Re: Current status of Data Page V2?

Gabor Szadovszky Mon, 26 Oct 2020 01:49:02 -0700

Hi Micah,

V2 pages are not only about the new encodings but a couple of other things
the community thought would be better than V1.
One of these improvements was to break pages at row boundaries. This one is
outdated because during the development of column-indexes we had to
implement the same for V1 pages.
Another improvement is to store the repetition and definition levels
separately so they can be read without decompressing data. I don't know if
we still think it has significant benefits but we never implemented
anything that makes use of it.
The default encodings are also differences in V1 and V2 pages but they are
not properly specified. Also, the encodings are not tied to V1 or V2 by
design. It is only a matter of specification.


I don't think that anything is blocking V2 pages to be introduced in
production (I believe there are a couple of users who already use V2 pages
in production) but I think it isn't worth the effort. As far as I know
parquet-mr is the only one that supports V2 pages.

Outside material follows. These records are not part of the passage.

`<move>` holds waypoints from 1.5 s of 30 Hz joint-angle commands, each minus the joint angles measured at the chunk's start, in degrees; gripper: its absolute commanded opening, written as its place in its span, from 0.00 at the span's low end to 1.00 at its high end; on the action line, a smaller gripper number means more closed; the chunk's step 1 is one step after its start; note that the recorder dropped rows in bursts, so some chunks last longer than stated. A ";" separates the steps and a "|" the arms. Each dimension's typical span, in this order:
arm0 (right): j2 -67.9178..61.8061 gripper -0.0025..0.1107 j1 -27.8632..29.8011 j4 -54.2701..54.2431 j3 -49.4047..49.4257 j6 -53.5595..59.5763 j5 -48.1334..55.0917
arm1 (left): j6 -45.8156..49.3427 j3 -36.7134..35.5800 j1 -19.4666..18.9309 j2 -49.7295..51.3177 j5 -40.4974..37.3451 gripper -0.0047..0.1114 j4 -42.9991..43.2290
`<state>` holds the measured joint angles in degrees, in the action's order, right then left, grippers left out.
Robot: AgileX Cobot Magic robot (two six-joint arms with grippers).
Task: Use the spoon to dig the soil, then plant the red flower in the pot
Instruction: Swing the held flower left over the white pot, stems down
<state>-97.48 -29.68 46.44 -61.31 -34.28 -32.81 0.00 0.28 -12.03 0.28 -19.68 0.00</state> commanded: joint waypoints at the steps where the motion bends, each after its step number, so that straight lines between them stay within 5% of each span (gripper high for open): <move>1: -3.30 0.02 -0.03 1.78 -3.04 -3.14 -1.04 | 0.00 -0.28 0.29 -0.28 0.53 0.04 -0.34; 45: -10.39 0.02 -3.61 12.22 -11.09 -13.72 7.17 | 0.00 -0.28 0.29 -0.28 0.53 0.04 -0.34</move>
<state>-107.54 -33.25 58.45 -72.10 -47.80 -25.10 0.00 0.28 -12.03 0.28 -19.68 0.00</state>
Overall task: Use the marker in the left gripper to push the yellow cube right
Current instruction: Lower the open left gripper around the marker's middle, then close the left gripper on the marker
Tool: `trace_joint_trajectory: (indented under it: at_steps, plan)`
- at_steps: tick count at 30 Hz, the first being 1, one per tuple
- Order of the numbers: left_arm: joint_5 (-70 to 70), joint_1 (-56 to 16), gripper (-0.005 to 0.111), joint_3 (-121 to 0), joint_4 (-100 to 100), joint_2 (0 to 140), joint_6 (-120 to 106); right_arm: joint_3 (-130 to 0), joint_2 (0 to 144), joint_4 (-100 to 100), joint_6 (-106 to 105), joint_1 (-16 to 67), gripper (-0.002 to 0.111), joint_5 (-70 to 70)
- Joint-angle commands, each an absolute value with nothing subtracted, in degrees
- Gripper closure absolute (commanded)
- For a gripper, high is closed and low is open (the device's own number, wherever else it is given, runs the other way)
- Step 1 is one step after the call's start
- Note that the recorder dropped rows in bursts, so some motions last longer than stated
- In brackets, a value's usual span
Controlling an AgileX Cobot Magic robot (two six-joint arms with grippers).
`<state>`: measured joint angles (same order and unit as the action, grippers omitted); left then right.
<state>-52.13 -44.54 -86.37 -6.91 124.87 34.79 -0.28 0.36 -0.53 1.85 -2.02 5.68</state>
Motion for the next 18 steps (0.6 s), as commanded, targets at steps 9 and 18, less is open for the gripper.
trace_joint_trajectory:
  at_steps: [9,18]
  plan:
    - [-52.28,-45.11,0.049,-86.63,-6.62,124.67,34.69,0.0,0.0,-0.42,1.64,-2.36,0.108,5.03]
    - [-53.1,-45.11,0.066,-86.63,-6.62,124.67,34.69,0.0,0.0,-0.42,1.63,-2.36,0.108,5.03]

I agree it is complicated to introduce new encodings and keep backward
compatibility but this is how compression codecs work currently. Supporting
compression codecs is not only about supporting a specific parquet-format
release or having a specific parquet-mr release but you also have to have
codec implementation available. We might handle the encodings similarly
that there are default ones guaranteed would work and there are others that
might not be supported by older readers.
But this is only an example. We might want to introduce some version levels
or compatibility groups. What I want to say there is no reason to tie the
new codecs to V2 pages. We should handle the introduction of the new codecs
(and handling their compatibility) and the V2 pages separately.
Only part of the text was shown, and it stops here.